**YOUR TASK**
Give the listing below again in full, exactly as written.

──────── RECORDS FOR THIS EXERCISE ────────

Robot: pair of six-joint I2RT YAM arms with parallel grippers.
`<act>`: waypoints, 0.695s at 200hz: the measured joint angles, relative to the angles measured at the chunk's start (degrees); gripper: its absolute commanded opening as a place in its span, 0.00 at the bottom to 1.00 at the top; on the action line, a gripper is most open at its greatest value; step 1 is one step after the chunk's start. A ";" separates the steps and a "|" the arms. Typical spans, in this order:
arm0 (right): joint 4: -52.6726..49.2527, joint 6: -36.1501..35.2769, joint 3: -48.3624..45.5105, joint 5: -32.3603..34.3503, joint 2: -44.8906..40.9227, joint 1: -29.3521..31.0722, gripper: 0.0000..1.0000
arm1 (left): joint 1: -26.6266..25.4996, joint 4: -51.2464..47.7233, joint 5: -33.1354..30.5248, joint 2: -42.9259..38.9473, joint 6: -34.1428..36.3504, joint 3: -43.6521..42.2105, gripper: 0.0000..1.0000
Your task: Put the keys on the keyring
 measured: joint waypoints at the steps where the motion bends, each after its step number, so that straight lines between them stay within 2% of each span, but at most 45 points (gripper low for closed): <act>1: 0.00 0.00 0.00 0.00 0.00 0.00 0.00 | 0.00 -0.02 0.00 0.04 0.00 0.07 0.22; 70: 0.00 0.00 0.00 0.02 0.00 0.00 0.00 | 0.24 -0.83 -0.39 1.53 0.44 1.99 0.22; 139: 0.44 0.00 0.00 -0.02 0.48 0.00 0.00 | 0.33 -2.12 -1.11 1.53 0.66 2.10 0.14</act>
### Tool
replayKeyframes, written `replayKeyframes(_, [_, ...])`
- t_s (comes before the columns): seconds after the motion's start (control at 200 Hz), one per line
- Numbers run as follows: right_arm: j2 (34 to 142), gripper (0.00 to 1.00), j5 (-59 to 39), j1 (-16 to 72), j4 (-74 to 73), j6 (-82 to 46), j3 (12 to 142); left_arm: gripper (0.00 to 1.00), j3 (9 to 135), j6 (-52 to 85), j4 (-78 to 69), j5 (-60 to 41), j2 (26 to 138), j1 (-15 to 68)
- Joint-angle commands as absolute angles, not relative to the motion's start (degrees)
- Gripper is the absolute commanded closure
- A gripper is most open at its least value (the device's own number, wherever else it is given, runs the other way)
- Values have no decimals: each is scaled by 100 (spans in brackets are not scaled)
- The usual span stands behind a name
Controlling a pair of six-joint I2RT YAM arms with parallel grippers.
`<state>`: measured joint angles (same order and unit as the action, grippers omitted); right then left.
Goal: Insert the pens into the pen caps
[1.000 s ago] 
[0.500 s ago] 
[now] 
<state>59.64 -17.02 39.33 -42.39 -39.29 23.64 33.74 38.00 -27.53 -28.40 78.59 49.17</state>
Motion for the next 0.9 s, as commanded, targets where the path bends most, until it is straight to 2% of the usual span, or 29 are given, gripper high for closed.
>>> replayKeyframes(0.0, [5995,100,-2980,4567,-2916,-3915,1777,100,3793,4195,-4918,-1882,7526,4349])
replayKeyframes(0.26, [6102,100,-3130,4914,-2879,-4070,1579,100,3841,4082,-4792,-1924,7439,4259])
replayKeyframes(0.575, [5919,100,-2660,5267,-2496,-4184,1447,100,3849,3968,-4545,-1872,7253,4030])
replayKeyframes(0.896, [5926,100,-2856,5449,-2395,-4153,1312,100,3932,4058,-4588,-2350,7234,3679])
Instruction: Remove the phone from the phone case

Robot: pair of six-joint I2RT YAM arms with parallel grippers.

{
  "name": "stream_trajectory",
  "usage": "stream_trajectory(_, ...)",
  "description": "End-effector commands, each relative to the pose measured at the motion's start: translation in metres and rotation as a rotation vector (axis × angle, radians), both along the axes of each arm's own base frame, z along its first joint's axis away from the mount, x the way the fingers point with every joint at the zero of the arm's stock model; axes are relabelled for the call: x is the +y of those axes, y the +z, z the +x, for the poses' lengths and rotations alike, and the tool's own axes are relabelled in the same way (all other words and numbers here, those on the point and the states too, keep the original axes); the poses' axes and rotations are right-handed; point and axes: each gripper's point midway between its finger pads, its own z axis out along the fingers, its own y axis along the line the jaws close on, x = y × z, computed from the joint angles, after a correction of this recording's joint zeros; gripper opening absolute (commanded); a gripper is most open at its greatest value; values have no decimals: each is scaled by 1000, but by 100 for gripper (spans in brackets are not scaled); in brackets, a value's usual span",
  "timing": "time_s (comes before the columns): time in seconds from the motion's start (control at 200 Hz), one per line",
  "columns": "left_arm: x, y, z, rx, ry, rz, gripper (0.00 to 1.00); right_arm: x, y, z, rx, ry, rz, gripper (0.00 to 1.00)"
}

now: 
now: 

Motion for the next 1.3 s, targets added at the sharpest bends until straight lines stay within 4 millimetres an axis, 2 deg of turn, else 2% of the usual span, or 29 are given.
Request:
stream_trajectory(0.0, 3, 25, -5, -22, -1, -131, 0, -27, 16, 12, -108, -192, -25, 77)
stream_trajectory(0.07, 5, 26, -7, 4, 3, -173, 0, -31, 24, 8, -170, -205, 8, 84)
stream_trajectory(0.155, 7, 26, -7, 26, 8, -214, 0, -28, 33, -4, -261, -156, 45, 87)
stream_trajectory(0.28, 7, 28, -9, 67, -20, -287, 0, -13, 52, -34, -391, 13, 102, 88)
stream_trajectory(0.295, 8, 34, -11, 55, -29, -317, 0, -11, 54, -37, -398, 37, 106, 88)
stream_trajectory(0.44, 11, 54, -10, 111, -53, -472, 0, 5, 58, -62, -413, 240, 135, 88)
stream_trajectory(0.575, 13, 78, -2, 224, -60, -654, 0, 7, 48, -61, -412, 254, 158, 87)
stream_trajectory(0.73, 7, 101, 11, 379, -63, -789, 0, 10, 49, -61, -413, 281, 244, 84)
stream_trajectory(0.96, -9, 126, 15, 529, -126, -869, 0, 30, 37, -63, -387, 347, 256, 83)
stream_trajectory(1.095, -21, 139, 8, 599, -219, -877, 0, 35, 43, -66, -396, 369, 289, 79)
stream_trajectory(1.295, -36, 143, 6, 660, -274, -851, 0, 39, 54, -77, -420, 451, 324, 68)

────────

**FINISHED TASK**
Robot: pair of six-joint I2RT YAM arms with parallel grippers.
`<act>`: waypoints, 0.695s at 200hz: the measured joint angles, relative to the angles measured at the chunk's start (degrees); gripper: its absolute commanded opening as a place in its span, 0.00 at the bottom to 1.00 at the top; on the action line, a gripper is most open at its greatest value; step 1 is one step after the chunk's start. A ";" separates the steps and a "|" the arms. Typical spans, in this order:
arm0 (right): joint 4: -52.6726..49.2527, joint 6: -36.1501..35.2769, joint 3: -48.3624..45.5105, joint 5: -32.3603..34.3503, joint 2: -44.8906..40.9227, joint 1: -29.3521..31.0722, gripper: 0.0000..1.0000
arm1 (left): joint 1: -26.6266..25.4996, joint 4: -51.2464..47.7233, joint 5: -33.1354..30.5248, joint 2: -42.9259..38.9473, joint 6: -34.1428..36.3504, joint 3: -43.6521..42.2105, gripper: 0.0000..1.0000
Your task: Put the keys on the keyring
 measured: joint waypoints at the steps where the motion bends, each after its step number, so that straight lines between them stay within 2% of each span, but at most 45 points (gripper low for closed): <act>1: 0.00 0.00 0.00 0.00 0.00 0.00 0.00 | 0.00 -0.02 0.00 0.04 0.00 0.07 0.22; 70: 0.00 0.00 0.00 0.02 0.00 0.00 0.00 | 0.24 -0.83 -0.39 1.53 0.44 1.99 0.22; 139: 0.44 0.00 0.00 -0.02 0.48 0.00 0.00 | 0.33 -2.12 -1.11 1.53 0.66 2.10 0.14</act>
### Tool
replayKeyframes, written `replayKeyframes(_, [_, ...])`
- t_s (comes before the columns): seconds after the motion's start (control at 200 Hz), one per line
- Numbers run as follows: right_arm: j2 (34 to 142), gripper (0.00 to 1.00), j5 (-59 to 39), j1 (-16 to 72), j4 (-74 to 73), j6 (-82 to 46), j3 (12 to 142); left_arm: gripper (0.00 to 1.00), j3 (9 to 135), j6 (-52 to 85), j4 (-78 to 69), j5 (-60 to 41), j2 (26 to 138), j1 (-15 to 68)
- Joint-angle commands as absolute angles, not relative to the motion's start (degrees)
- Gripper is the absolute commanded closure
- A gripper is most open at its least value (the device's own number, wherever else it is given, runs the other way)
- Values have no decimals: each is scaled by 100 (spans in brackets are not scaled)
- The usual span stands behind a name
Controlling a pair of six-joint I2RT YAM arms with parallel grippers.
`<state>`: measured joint angles (same order and unit as the action, grippers omitted); right then left.
Goal: Insert the pens into the pen caps
[1.000 s ago] 
[0.500 s ago] 
[now] 
<state>59.64 -17.02 39.33 -42.39 -39.29 23.64 33.74 38.00 -27.53 -28.40 78.59 49.17</state>
Motion for the next 0.9 s, as commanded, targets where the path bends most, until it is straight to 2% of the usual span, or 29 are given, gripper high for closed.
>>> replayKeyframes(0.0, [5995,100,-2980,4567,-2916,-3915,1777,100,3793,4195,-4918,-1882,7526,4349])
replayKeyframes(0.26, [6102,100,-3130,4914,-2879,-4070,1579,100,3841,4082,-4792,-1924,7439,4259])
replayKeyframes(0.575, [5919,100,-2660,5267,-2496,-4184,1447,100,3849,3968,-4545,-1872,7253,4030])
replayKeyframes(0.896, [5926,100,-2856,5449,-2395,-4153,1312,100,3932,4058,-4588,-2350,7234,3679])
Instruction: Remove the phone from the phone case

Robot: pair of six-joint I2RT YAM arms with parallel grippers.

{
  "name": "stream_trajectory",
  "usage": "stream_trajectory(_, ...)",
  "description": "End-effector commands, each relative to the pose measured at the motion's start: translation in metres and rotation as a rotation vector (axis × angle, radians), both along the axes of each arm's own base frame, z along its first joint's axis away from the mount, x the way the fingers point with every joint at the zero of the arm's stock model; axes are relabelled for the call: x is the +y of those axes, y the +z, z the +x, for the poses' lengths and rotations alike, and the tool's own axes are relabelled in the same way (all other words and numbers here, those on the point and the states too, keep the original axes); the poses' axes and rotations are right-handed; point and axes: each gripper's point midway between its finger pads, its own z axis out along the fingers, its own y axis along the line the jaws close on, x = y × z, computed from the joint angles, after a correction of this recording's joint zeros; gripper opening absolute (commanded); a gripper is most open at its greatest value; values have no decimals: each is scaled by 1000, but by 100 for gripper (spans in brackets are not scaled); in brackets, a value's usual span",
  "timing": "time_s (comes before the columns): time in seconds from the motion's start (control at 200 Hz), one per line",
  "columns": "left_arm: x, y, z, rx, ry, rz, gripper (0.00 to 1.00); right_arm: x, y, z, rx, ry, rz, gripper (0.00 to 1.00)"
}

now: 
now: 

Motion for the next 1.3 s, targets added at the sharpest bends until straight lines stay within 4 millimetres an axis, 2 deg of turn, else 2% of the usual span, or 29 are given.
Request:
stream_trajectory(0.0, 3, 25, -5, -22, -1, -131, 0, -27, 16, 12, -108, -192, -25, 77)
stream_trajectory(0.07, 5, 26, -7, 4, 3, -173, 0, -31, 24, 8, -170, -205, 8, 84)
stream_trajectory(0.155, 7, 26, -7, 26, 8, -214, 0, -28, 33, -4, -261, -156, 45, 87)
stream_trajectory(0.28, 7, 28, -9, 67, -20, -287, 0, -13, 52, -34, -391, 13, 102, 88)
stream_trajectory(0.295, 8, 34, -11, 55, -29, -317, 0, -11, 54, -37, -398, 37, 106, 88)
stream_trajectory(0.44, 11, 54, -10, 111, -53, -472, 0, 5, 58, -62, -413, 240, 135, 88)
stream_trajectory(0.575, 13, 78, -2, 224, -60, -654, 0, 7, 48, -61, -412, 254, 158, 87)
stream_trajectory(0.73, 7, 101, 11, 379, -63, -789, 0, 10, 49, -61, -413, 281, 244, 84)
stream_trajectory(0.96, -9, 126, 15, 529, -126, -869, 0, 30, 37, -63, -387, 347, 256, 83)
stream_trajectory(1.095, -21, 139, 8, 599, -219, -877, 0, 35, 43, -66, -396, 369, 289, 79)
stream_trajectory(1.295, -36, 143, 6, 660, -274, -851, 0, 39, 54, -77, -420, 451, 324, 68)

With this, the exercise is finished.